Al orar cultivamos y disfrutamos la comunión con Dios

Mejor que cualquier cosa, en la oración podemos disfrutar de la comunión con Dios al confesar a Cristo como nuestro Salvador y Mediador. Orar a Dios es el ejercicio de la fe salvadora en Cristo y la experiencia de la comunión con Dios, porque esta es el resultado de su obra por medio de Cristo. Debemos orar a Dios creyendo que nos escucha, porque ya nos ha recibido, está al cuidado de sus hijos y ha decretado todas las riquezas del cielo para bendecirnos.

«Cada necesidad o circunstancia difícil que enfrentamos sirve para que pasemos más tiempo con Dios al buscar su ayuda. También de esta manera crece nuestra confianza, ya que, en medio de nuestras insuficiencias, podemos confesar que para Dios no hay nada imposible y así disfrutamos de sus bondades al responder a nuestras oraciones conforme a su voluntad, buscando hacernos el bien más supremo.»

Nuestro anhelo más grande al momento de orar es sentir la presencia de Dios más allá de la mera respuesta según le pidamos. Cada vez que oramos tenemos la bendición de aprender a conformarnos con la voluntad de Dios, ya que nos da la seguridad de que quiere lo mejor para nosotros, y que es poderoso para lograr sus buenos planes aun cuando permita que sigamos en medio de la adversidad por la que pedimos.
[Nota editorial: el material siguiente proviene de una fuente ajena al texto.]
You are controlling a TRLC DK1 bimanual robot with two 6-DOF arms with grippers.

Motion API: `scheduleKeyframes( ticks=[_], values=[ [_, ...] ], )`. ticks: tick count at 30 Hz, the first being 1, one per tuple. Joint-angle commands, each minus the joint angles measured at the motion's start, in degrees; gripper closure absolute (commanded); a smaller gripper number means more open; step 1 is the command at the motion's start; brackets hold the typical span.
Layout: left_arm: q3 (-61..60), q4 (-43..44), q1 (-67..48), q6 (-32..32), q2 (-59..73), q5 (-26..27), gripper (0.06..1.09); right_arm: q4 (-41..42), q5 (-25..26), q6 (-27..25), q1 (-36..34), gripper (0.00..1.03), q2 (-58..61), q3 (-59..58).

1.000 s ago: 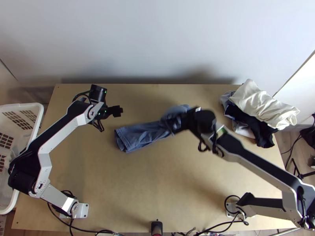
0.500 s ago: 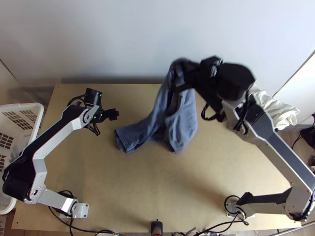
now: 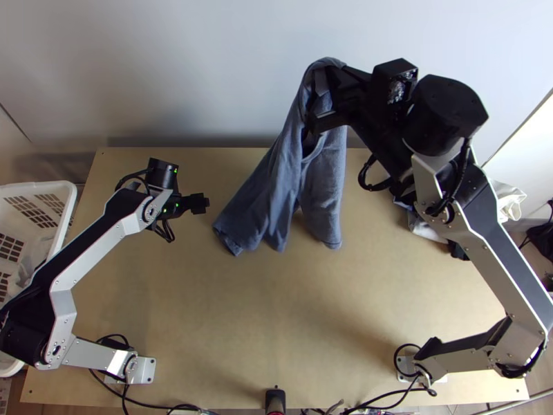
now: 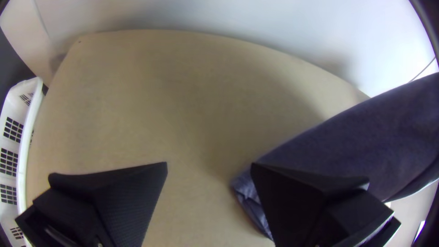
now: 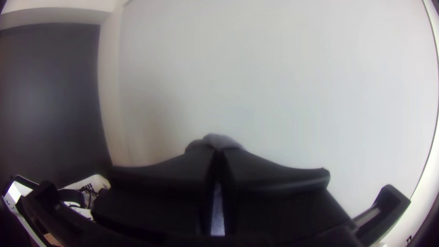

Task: Fold the t-shirt

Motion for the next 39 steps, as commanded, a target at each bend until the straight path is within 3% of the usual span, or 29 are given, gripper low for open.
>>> scheduleKeyframes(
  ticks=[1, 10, 15, 21, 23, 28, 39],
  values=[
    [-0.4, 0.0, 0.0, 0.9, -1.3, 0.1, 0.19, 0.2, -0.1, 0.2, 0.8, 1.00, 0.4, 2.5],
    [-2.4, 1.3, -1.6, 2.6, -5.2, 0.1, 0.19, -1.2, 0.4, -0.3, 3.8, 1.00, -0.7, 14.6],
    [-5.3, 2.8, -10.5, 2.3, -7.3, 0.0, 0.19, -1.8, 1.9, -0.6, 3.8, 1.00, -0.9, 16.1],
    [-8.5, 10.9, -28.3, 4.9, -10.1, -8.2, 0.19, -2.6, 3.5, -0.1, 4.0, 1.00, -1.5, 14.5],
    [-7.8, 13.0, -33.7, 5.9, -10.1, -11.8, 0.15, -2.7, 4.1, -0.1, 4.2, 1.00, -1.5, 14.4],
    [-6.3, 17.3, -43.2, 11.4, -10.2, -18.9, 0.15, -3.8, 5.0, -0.1, 4.4, 1.00, -1.6, 14.0],
    [-4.1, 23.2, -49.5, 18.0, -9.5, -19.8, 0.15, -3.8, 6.7, -0.1, 4.4, 1.00, -1.9, 13.0]
  ],
)
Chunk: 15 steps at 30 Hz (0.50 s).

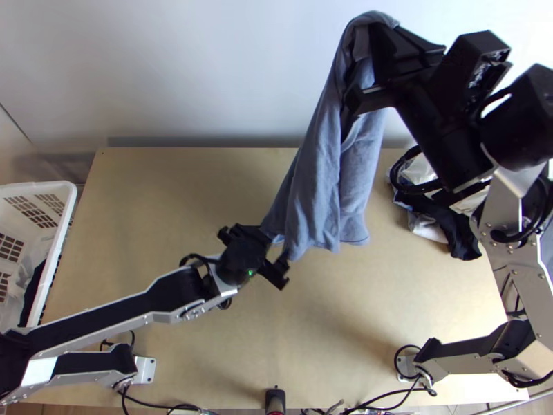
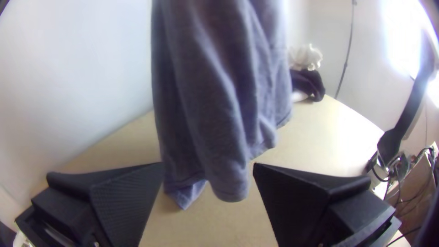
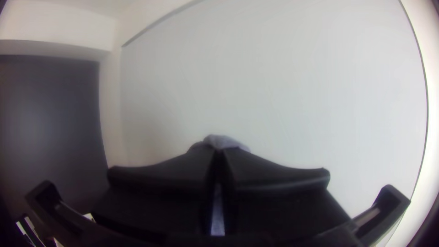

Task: Fold the t-shirt

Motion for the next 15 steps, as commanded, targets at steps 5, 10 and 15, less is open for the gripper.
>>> scheduleKeyframes(
  ticks=[5, 10, 15],
  values=[
    [2.1, 6.1, -8.5, -1.0, 5.4, -3.1, 0.15, 0.6, 1.1, -0.1, 0.1, 1.00, 0.3, -0.3],
    [4.6, 7.6, -10.6, -6.9, 11.4, -5.4, 0.15, 0.6, 1.6, -0.2, 0.2, 1.00, 0.3, -0.2],
    [8.2, 6.9, -11.2, -10.5, 18.3, -8.6, 0.15, 0.6, 2.2, -0.4, 0.1, 1.00, 0.0, -0.2]
  ],
)
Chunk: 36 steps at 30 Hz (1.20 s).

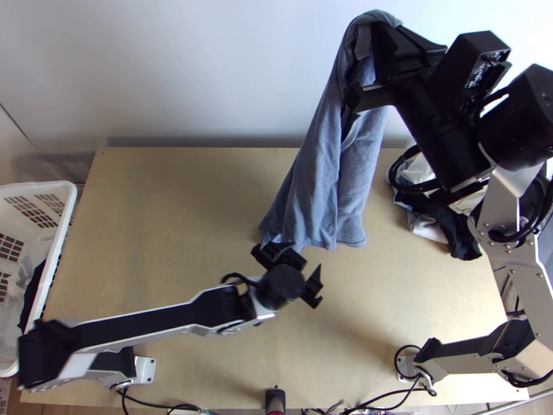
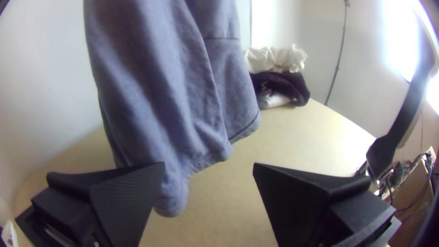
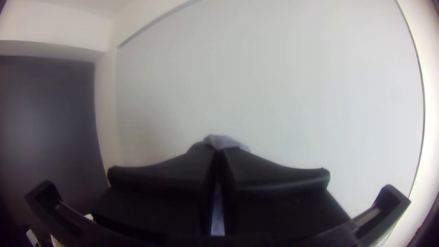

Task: Fold the t-shirt

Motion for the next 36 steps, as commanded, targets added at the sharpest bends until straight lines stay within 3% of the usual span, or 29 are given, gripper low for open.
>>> scheduleKeyframes(
  ticks=[1, 10, 22, 31, 36],
  values=[
    [4.5, 0.3, -2.2, -5.2, 8.9, -3.4, 0.15, 0.0, 0.6, -0.3, 0.0, 1.00, -0.3, 0.0],
    [9.5, -0.7, -6.2, -7.5, 20.3, -10.4, 0.15, 0.0, 0.7, -0.8, -0.3, 1.00, -0.7, 0.5],
    [16.8, -0.9, -6.2, -6.2, 32.2, -26.9, 0.15, -0.7, 0.7, -0.8, -1.4, 1.00, -2.0, 0.2],
    [21.1, 0.4, -5.0, -1.3, 37.9, -41.6, 0.12, -1.3, 0.6, -0.1, -1.4, 1.00, -3.1, -1.4],
    [23.5, 3.1, -4.5, 2.4, 40.3, -45.9, 0.12, -1.5, 0.6, 0.5, -1.2, 1.00, -3.4, -2.3]
  ],
)
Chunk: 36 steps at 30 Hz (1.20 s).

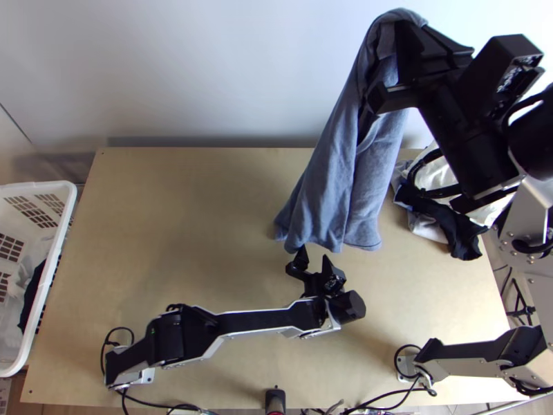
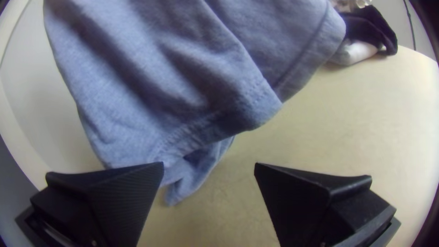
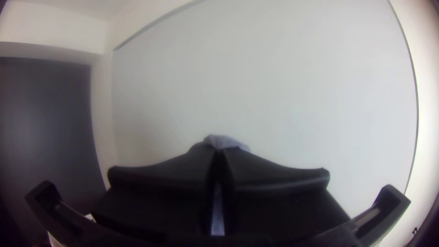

Nunca nos falta la gracia de Dios cuando sufrimos, ahí siempre se hará presente con su poder, así que no debemos renunciar a la oración porque las cosas no ocurren como lo pedimos, más bien sigamos orando para estar más cerca de Dios y deleitarnos espiritualmente. Así que, aunque pienses que no ha ocurrido nada al orar porque aparentemente todo sigue igual, cree que esa oración cultivó tu relación con Dios y su gracia ha comenzado a operar en tu alma para que tu seas mucho mejor que antes. Por lo tanto, considera que todas tus oraciones tendrán beneficios espirituales.